__Instructions to follow__.
Until you reach the line containing "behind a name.", reproduce each line of the listing exactly, please, and include that line as well.

__Data section__.

+ + + + +

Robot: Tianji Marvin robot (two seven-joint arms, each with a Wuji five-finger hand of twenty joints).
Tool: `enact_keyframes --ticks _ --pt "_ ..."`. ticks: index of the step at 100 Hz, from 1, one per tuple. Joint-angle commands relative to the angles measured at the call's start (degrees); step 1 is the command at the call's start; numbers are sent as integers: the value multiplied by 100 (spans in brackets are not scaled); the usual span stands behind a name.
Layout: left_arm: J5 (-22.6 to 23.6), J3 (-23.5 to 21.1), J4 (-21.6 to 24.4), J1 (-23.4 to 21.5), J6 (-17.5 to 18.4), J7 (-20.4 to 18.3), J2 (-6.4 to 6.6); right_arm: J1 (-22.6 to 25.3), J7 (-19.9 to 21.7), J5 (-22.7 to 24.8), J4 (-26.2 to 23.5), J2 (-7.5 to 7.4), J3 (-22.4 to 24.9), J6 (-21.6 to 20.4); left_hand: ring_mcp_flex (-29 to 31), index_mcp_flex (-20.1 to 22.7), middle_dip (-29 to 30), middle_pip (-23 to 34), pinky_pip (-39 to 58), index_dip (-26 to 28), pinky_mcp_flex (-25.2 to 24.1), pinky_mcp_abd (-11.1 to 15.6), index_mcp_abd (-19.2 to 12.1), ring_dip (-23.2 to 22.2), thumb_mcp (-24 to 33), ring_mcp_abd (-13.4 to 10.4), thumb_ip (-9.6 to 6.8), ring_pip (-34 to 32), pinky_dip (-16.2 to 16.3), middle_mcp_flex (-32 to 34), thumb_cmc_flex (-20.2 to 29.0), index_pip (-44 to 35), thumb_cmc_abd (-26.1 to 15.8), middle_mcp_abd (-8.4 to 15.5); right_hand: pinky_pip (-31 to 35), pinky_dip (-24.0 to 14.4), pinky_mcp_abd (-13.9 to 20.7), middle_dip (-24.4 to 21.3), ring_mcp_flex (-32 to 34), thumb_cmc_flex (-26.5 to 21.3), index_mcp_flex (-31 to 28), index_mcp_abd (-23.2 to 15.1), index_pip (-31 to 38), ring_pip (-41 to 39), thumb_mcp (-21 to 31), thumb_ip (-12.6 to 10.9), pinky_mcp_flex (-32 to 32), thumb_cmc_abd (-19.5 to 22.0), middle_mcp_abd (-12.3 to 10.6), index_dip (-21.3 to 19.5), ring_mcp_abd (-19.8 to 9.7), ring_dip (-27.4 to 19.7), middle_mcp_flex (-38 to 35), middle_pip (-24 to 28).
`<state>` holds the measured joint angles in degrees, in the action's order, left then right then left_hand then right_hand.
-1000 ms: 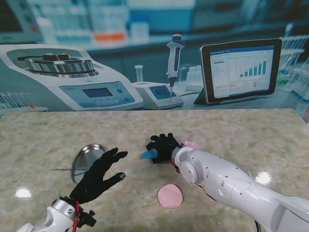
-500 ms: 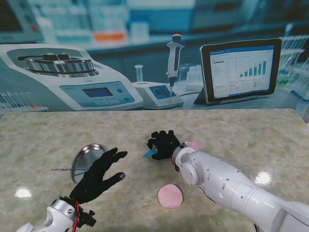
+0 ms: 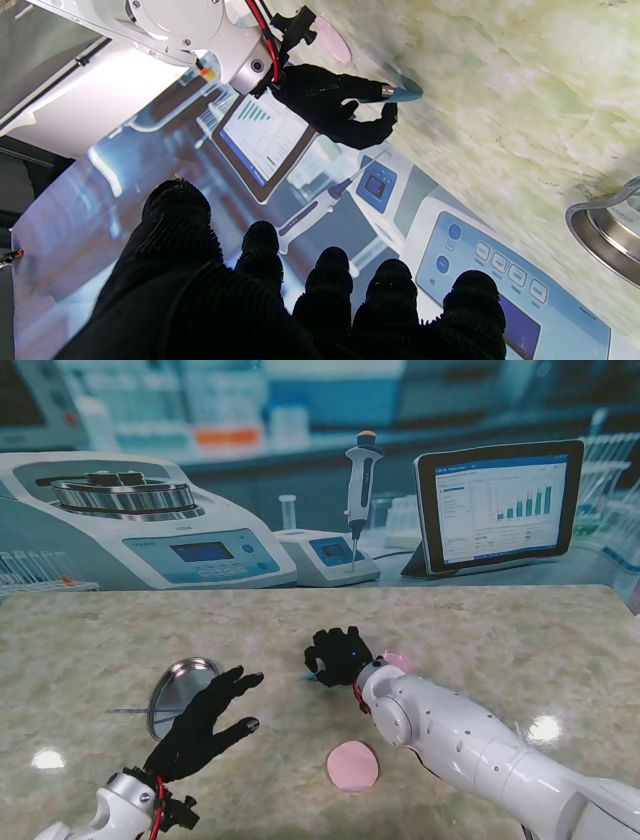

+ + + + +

__Exercise result__.
Robot: Tianji Marvin robot (two seven-joint arms, each with a Wuji five-finger hand of twenty joints).
Tool: `enact_keyframes --ticks _ --pt "_ ..."`. ticks: index of the step at 100 Hz, from 1, one per tuple. Joint-angle commands relative to the angles measured at the call's start (degrees); step 1 is the command at the call's start; numbers are sent as integers: the value multiplied by 100 (spans in brackets are not scaled); the usual span stands behind a name.

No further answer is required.